At the time of pacemaker implantation, AV synchrony should be optimized to prevent the occurrence of pacemaker syndrome. Where patients with optimized AV synchrony have shown great results of implantation and very low incidence of pacemaker syndrome than those with suboptimal AV synchronization.

==Treatment==

===Diet===
Diet alone cannot treat pacemaker syndrome, but an appropriate diet to the patient, in addition to the other treatment regimens mentioned, can improve the patient's symptoms. Several cases mentioned below:
- For patients with heart failure, low-salt diet is indicated.
- For patients with autonomic insufficiency, a high-salt diet may be appropriate.
- For patients with dehydration, oral fluid rehydration is needed.

===Medication===
No specific drugs are used to treat pacemaker syndrome directly because treatment consists of upgrading or reprogramming the pacemaker.

===Medical care===
- For some patients who are ventricularly paced, usually the addition of an atrial lead and optimizing the AV synchrony usually resolves symptoms.
- In patients with other pacing modes, other than ventricular pacing, symptoms usually resolve after adjusting and reprogramming of pacemaker parameters, such as tuning the AV delay, changing the postventricular atrial refractory period, the sensing level, and pacing threshold voltage. The optimal values of these parameters for each individual differ. So, achieving the optimal values is by experimenting with successive reprogramming and measurement of relevant parameters, such as blood pressure, cardiac output, and total peripheral resistance, as well as observations of symptomatology.
- In rare instances, using hysteresis to help maintain AV synchrony can help alleviate symptoms in ventricularly inhibited paced (VVI) patients providing they have intact sinus node function. Hysteresis reduces the amount of time spent in pacing mode, which can relieve symptoms, particularly when the pacing mode is generating AV dyssynchrony.
- If symptoms persist after all these treatment modalities, replacing the pacemaker itself is sometimes beneficial and can alleviate symptoms.
- Medical care includes supportive treatment, in case any of the following complications happen, medical team should be ready. Possible complications include heart failure, hypotension, tachycardia, tachypnea, and oxygenation deficit.

===Surgical care===
Sometimes surgical intervention is needed.

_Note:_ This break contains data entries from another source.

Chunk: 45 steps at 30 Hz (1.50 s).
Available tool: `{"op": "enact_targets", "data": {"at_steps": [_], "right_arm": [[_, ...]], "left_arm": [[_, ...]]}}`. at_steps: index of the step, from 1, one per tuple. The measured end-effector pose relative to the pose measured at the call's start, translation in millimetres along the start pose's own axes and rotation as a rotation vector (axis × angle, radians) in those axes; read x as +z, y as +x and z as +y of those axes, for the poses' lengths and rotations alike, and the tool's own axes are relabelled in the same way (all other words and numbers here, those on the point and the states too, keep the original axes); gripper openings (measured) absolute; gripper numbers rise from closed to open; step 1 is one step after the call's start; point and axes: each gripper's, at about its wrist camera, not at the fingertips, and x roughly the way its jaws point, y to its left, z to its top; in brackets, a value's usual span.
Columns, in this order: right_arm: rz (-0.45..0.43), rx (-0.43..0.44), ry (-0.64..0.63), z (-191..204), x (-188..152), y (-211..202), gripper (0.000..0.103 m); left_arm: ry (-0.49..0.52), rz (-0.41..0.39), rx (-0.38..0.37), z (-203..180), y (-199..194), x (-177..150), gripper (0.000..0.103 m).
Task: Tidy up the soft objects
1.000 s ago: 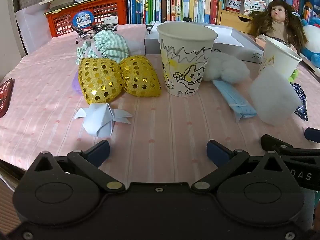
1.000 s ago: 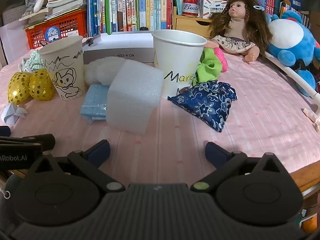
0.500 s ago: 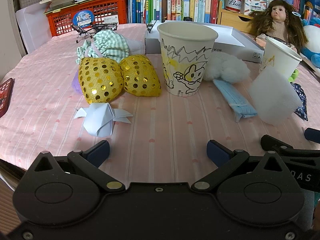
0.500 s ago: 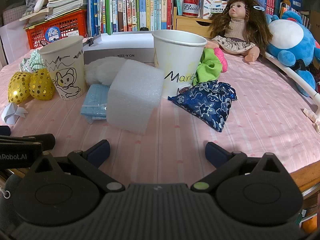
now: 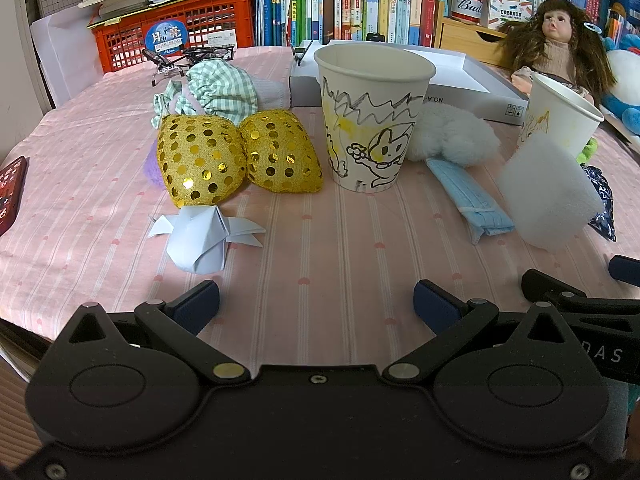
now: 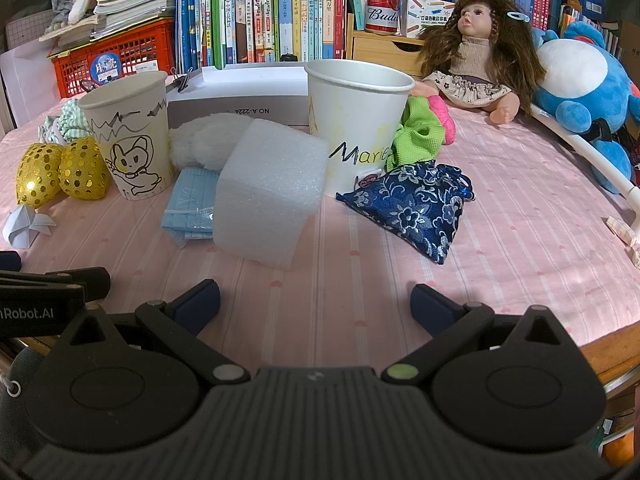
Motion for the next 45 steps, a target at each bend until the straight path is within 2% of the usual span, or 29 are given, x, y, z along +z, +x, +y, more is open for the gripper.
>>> {"op": "enact_targets", "data": {"at_steps": [45], "right_arm": [[-0.008,0.000,0.001,-0.6,-1.5,-0.1,0.103]], "left_arm": [[0.011,-0.012,-0.015,1.7,-1.8,-0.2,0.103]]}}
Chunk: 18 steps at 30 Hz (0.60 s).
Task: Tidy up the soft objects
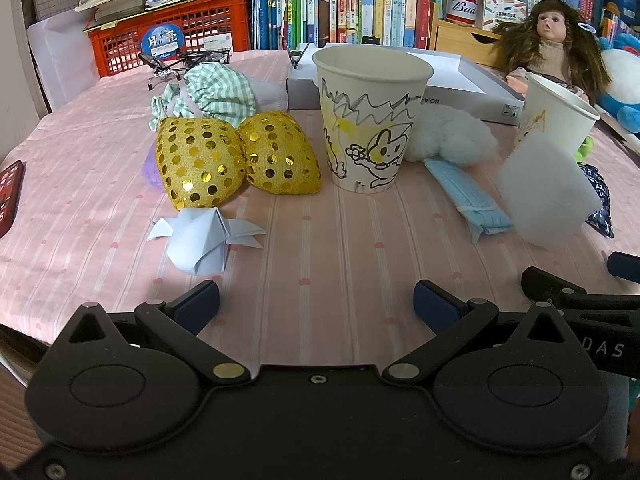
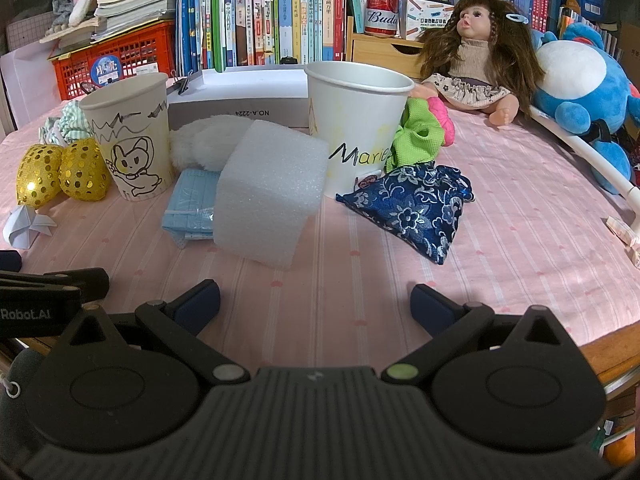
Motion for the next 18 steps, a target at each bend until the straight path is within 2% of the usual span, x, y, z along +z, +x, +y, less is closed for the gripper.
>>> {"op": "enact_targets", "data": {"at_steps": [7,10,14,18], "right_arm": [[-0.055,0.007,-0.004,-2,-8,-2,0.103],[-0.097,0.007,-0.004,-2,-14,-3,0.103],[-0.097,0.006,0.008,-3,-11,-3,0.103],[-0.147,0.085,0.082,-9,-11,-11,0.102]], "left_arm": [[0.029,-0.080,-0.034,7,-3,-13,0.103],[0.032,-0.083,-0.048,11,-7,-15,0.102],[0.035,-0.105,-0.061,16,-18,-17,0.095],[0.033,-0.166,-0.032,26,-33,-16,0.091]]}}
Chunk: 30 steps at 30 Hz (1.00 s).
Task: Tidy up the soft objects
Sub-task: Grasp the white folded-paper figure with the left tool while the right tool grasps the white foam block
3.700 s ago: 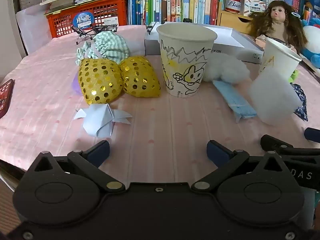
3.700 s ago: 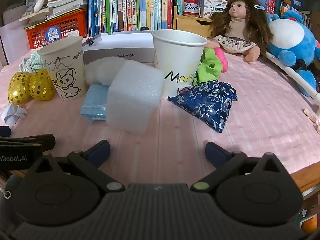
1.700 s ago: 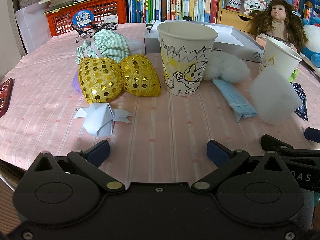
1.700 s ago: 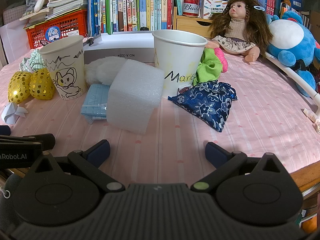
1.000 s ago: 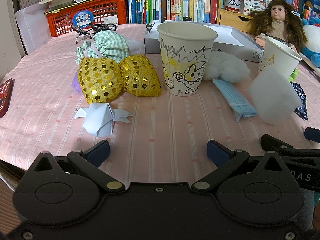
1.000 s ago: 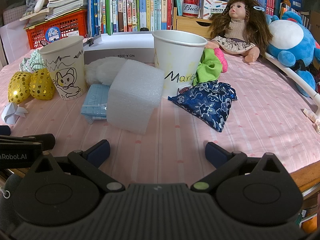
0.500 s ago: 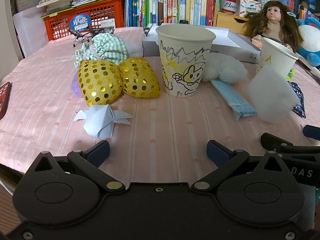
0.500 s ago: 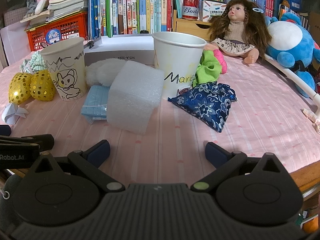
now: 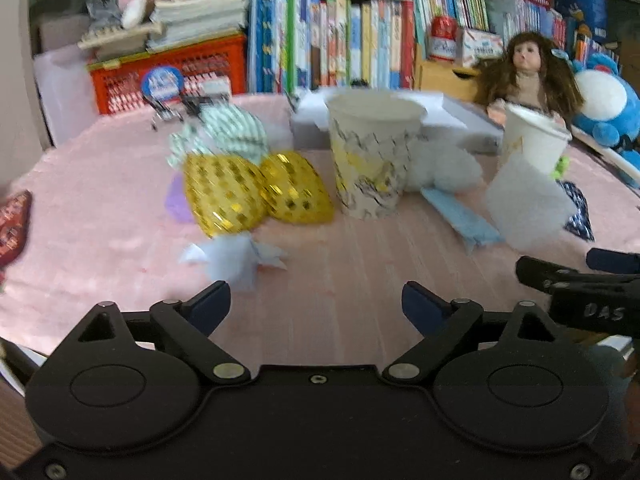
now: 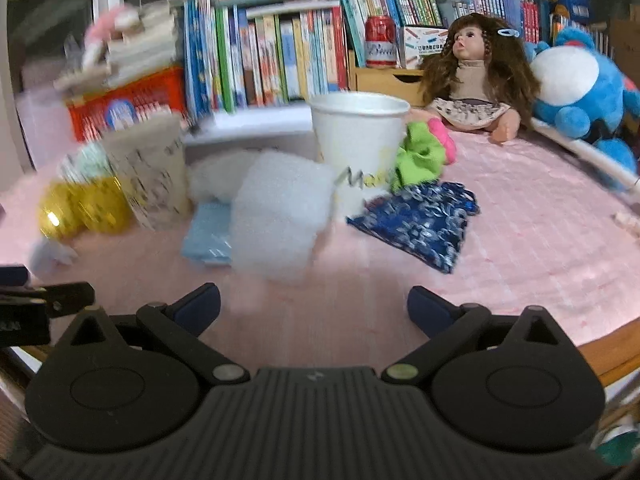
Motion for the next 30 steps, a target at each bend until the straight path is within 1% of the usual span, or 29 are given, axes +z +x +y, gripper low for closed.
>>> {"op": "enact_targets", "data": {"at_steps": [3,4,6,7,8,10,12,17,18,20,21,23,24,30], "right_arm": [[-0.052,0.027,0.008,-1,7,-4,0.099],[-0.066,0.031,0.002,0,10,-4,0.096],[-0.079,0.042,-0.002,0,16,-4,0.092],[-0.083,0.045,-0.001,1,17,-3,0.090],[-0.087,0.047,0.001,0,20,-2,0.087],[-0.094,0.043,0.006,0,24,1,0.082],[-0.100,0.044,0.009,0,25,3,0.079],[-0.099,0.044,0.016,2,26,8,0.067],[-0.096,0.045,0.021,2,27,10,0.066],[-0.093,0.049,0.034,1,27,12,0.060],[-0.091,0.049,0.040,1,27,12,0.058],[-0.088,0.049,0.048,1,26,13,0.052],[-0.087,0.049,0.052,1,26,13,0.050],[-0.102,0.050,0.043,2,25,6,0.049]], "left_arm": [[0.011,-0.065,0.047,8,-10,5,0.091],[0.012,-0.082,0.063,11,-12,7,0.091],[0.005,-0.096,0.094,17,-11,10,0.091],[-0.002,-0.090,0.102,20,-8,13,0.088],[-0.012,-0.077,0.106,23,-4,14,0.080],[-0.035,-0.047,0.098,29,4,14,0.071],[-0.053,-0.028,0.087,33,9,13,0.069],[-0.047,-0.006,0.087,34,21,8,0.053],[-0.049,-0.001,0.087,34,23,7,0.051],[-0.046,0.002,0.084,32,24,5,0.041],[-0.047,0.004,0.083,32,25,5,0.038],[-0.048,0.002,0.075,31,24,4,0.025],[-0.048,0.002,0.068,30,23,4,0.025],[-0.022,-0.031,0.043,23,12,6,0.025]]}}
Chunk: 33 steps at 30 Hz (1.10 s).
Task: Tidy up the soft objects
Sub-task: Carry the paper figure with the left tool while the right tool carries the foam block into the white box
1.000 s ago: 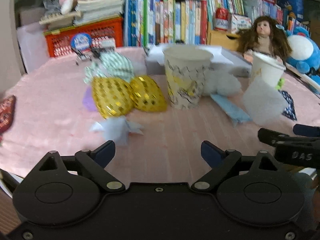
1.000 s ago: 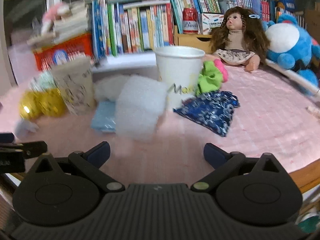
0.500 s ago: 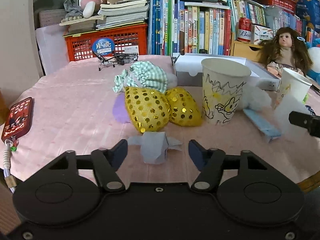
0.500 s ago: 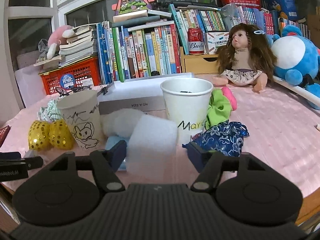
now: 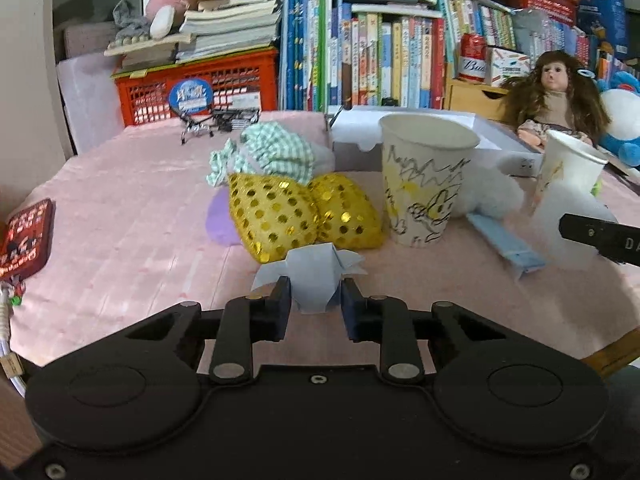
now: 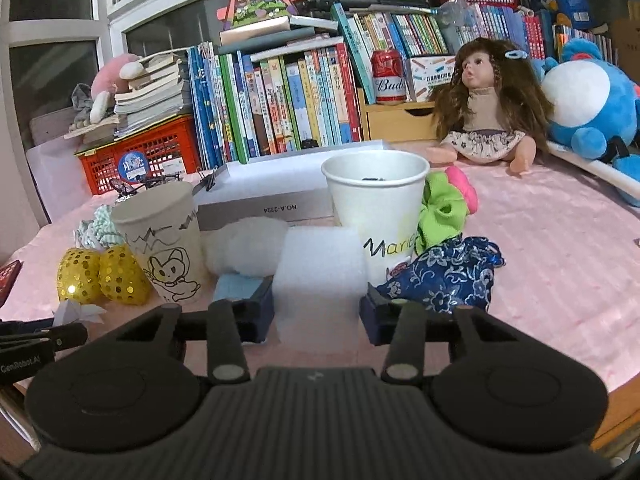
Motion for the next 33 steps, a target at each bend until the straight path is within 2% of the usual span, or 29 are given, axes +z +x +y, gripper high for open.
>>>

After consulting an electrophysiologist, possibly an additional pacemaker lead placement is needed, which eventually relieve some of the symptoms.

== Epidemiology ==
The reported incidence of pacemaker syndrome has ranged from 2% to 83%. The wide range of reported incidence is likely attributable to two factors which are the criteria used to define pacemaker syndrome and the therapy used to resolve that diagnosis.

==History==
Pacemaker syndrome was first described in 1969 by Mitsui et al. as a collection of symptoms associated with right ventricular pacing. The name pacemaker syndrome was first coined by Erbel in 1979. Since its first discovery, there have been many definitions of pacemaker syndrome, and the understanding of the cause of pacemaker syndrome is still under investigation. In a general sense, pacemaker syndrome can be defined as the symptoms associated with right ventricular pacing relieved with the return of A-V and V-V synchrony.